#### THE PROBLEM:
I'd like the entries repeated exactly, pictures omitted.

Data extracted from a collection
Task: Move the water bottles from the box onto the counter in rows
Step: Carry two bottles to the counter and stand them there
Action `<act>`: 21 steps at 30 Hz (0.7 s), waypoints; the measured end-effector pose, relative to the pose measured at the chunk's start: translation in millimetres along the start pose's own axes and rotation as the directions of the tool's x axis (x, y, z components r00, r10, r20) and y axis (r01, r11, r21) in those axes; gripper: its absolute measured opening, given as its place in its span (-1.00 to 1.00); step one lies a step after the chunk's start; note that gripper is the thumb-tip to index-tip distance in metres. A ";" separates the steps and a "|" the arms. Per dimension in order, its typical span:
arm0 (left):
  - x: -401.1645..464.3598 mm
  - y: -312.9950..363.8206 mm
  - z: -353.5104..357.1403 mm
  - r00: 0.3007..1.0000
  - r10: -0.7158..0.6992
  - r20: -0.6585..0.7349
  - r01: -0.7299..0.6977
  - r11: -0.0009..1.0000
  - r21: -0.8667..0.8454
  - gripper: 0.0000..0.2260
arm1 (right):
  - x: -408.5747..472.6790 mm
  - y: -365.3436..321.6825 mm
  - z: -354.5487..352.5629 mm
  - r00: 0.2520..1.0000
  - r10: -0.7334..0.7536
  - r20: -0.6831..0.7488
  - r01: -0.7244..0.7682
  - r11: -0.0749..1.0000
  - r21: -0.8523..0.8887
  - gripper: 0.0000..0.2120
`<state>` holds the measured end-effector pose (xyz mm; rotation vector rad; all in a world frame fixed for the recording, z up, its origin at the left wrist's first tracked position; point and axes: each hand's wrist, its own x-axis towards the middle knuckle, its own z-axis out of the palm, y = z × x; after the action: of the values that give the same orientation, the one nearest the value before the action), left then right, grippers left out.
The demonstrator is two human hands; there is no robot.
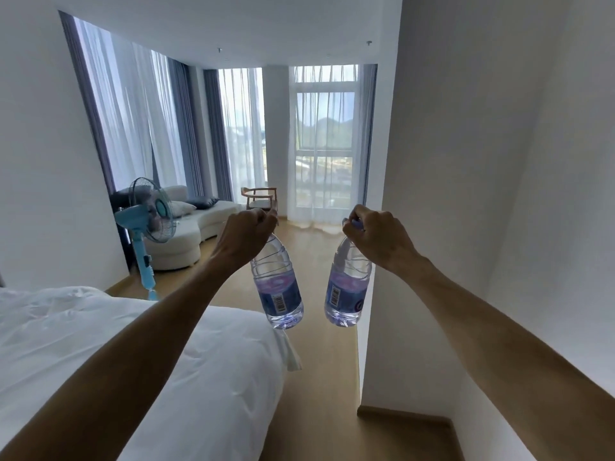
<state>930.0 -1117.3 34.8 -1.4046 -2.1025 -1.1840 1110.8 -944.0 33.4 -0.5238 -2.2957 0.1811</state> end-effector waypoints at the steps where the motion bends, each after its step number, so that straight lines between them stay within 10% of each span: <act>1: 11.8 -10.2 9.1 1.000 -0.010 0.000 0.010 1.000 -0.002 -0.63 | 12.6 8.3 10.9 1.000 -0.003 0.004 0.003 1.000 0.001 -0.72; 21: 297.7 -234.0 167.9 1.000 -0.010 -0.024 0.010 1.000 -0.011 -0.59 | 300.6 137.6 222.7 0.998 0.057 0.004 -0.057 0.998 0.012 -0.75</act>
<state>616.8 -846.4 31.0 -1.3795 -2.0922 -1.2114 807.1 -685.9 35.0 -0.5838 -2.2828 0.2235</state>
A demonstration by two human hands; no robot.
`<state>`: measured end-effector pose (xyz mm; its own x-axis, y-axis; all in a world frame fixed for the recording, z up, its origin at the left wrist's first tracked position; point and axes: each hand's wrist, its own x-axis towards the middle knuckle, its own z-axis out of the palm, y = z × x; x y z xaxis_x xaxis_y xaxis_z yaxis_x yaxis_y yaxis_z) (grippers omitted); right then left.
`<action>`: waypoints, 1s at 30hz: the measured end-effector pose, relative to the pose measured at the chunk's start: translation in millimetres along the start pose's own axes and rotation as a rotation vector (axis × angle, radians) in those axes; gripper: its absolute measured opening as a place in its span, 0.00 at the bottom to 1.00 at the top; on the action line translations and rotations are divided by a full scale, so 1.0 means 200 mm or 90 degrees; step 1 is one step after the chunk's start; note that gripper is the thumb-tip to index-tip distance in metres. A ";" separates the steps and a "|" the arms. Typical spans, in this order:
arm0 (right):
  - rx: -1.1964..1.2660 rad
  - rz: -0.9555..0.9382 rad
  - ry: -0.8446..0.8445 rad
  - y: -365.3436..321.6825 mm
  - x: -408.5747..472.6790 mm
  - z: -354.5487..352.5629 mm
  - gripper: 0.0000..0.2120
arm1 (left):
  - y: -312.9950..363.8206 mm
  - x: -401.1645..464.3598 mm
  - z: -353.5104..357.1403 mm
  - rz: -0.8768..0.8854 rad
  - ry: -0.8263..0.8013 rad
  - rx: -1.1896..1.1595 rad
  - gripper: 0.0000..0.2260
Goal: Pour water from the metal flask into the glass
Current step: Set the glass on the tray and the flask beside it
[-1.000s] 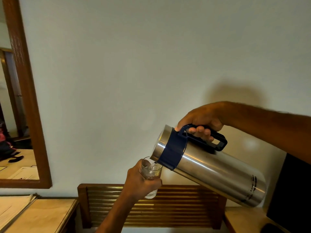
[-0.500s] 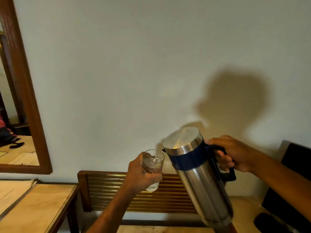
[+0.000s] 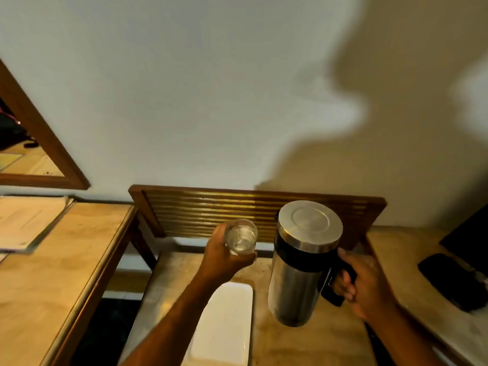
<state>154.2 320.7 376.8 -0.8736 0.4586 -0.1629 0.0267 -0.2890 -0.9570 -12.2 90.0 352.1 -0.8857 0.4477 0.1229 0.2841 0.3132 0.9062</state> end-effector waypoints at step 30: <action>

#### EXERCISE SOLUTION:
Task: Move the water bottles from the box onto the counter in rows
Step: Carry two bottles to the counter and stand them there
Action `<act>`: 21 steps at 30 Hz (0.7 s), waypoints; the measured end-effector pose, relative to the pose measured at the chunk's start: translation in millimetres along the start pose's own axes and rotation as the directions of the tool's x axis (x, y, z components r00, r10, r20) and y axis (r01, r11, r21) in those axes; gripper: its absolute measured opening, given as its place in its span (-1.00 to 1.00); step one lies a step after the chunk's start; note that gripper is the thumb-tip to index-tip distance in metres. A ";" separates the steps and a "|" the arms. Per dimension in order, its typical span:
arm0 (left):
  - x: -401.1645..464.3598 mm
  - y: -312.9950..363.8206 mm
  - z: -353.5104..357.1403 mm
  - r00: 0.3007..1.0000
  - r10: -0.7158..0.6992
  - r20: -0.6585..0.7349
  - r01: -0.7299..0.6977
  - r11: -0.0009..1.0000
  - r21: -0.8667..0.8454
  - gripper: 0.0000..0.2260
arm1 (right):
  - x: -408.5747..472.6790 mm
  - y: -365.3436..321.6825 mm
  - z: -354.5487..352.5629 mm
  - r00: 0.2520..1.0000
  - r10: -0.7334..0.7536
  - r20: -0.6831..0.7488
  - r01: -0.7244..0.7682
  - r11: -0.0749..1.0000
  - r21: -0.8523..0.8887
  - gripper: 0.0000..0.2120
`<state>` holds the measured end-effector pose (xyz mm; rotation vector rad; all in a world frame fixed for the recording, z up, its origin at the left wrist's first tracked position; point and axes: each hand's wrist, its own x-axis towards the middle knuckle, its own z-axis out of the palm, y = z × x; after the action: of the values that give the same orientation, the one nearest the value before the action), left then right, grippers left out.
The demonstrator is two human hands; there is no robot.
<state>930.0 -1117.3 34.8 -1.4046 -2.1025 -1.1840 1110.8 -944.0 33.4 -0.5238 -2.2957 0.1811</state> end-effector waypoints at the steps where the motion bends, each after its step number, so that straight lines between them stay within 10% of each span: <act>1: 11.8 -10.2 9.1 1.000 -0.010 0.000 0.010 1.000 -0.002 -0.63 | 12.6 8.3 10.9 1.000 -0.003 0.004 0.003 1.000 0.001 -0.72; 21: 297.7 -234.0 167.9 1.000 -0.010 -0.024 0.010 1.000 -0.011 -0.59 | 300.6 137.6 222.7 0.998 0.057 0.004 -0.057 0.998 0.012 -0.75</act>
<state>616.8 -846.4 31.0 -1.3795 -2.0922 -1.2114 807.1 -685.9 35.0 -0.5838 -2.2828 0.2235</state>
A demonstration by two human hands; no robot.
`<state>`: measured end-effector pose (xyz mm; its own x-axis, y-axis; all in a world frame fixed for the recording, z up, its origin at the left wrist's first tracked position; point and axes: each hand's wrist, its own x-axis towards the middle knuckle, its own z-axis out of the palm, y = z × x; x y z xaxis_x xaxis_y xaxis_z yaxis_x yaxis_y yaxis_z) (grippers omitted); right then left.
`<action>`: waypoints, 1s at 30hz: the measured end-effector pose, relative to the pose measured at the chunk's start: translation in millimetres along the start pose's own axes and rotation as a rotation vector (axis × angle, radians) in those axes; gripper: its absolute measured opening as a place in its span, 0.00 at the bottom to 1.00 at the top; on the action line translations and rotations are divided by a full scale, so 1.0 means 200 mm or 90 degrees; step 1 is one step after the chunk's start; note that gripper is the thumb-tip to index-tip distance in metres. A ";" separates the steps and a "|" the arms. Typical spans, in this order:
arm0 (right):
  - rx: -1.1964..1.2660 rad
  - rz: -0.9555..0.9382 rad
  - ry: -0.8446..0.8445 rad
  - y: -365.3436..321.6825 mm
  - x: -408.5747..472.6790 mm
  - z: -354.5487..352.5629 mm
  - gripper: 0.0000..0.2120
arm1 (left):
  - y: -312.9950..363.8206 mm
  - x: -401.1645..464.3598 mm
  - z: -353.5104..357.1403 mm
  - rz: -0.8768..0.8854 rad
  - ry: -0.8263..0.8013 rad
  - rx: -1.1896..1.1595 rad
  - gripper: 0.0000..0.2260
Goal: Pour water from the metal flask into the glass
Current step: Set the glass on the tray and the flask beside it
[-1.000s] 
[-0.500s] 
[+0.000s] 
<state>154.2 320.7 376.8 -0.8736 0.4586 -0.1629 0.0267 -0.2890 -0.9570 -12.2 90.0 352.1 -0.8857 0.4477 0.1229 0.2841 0.3132 0.9062</state> end-effector waypoints at step 30: <action>

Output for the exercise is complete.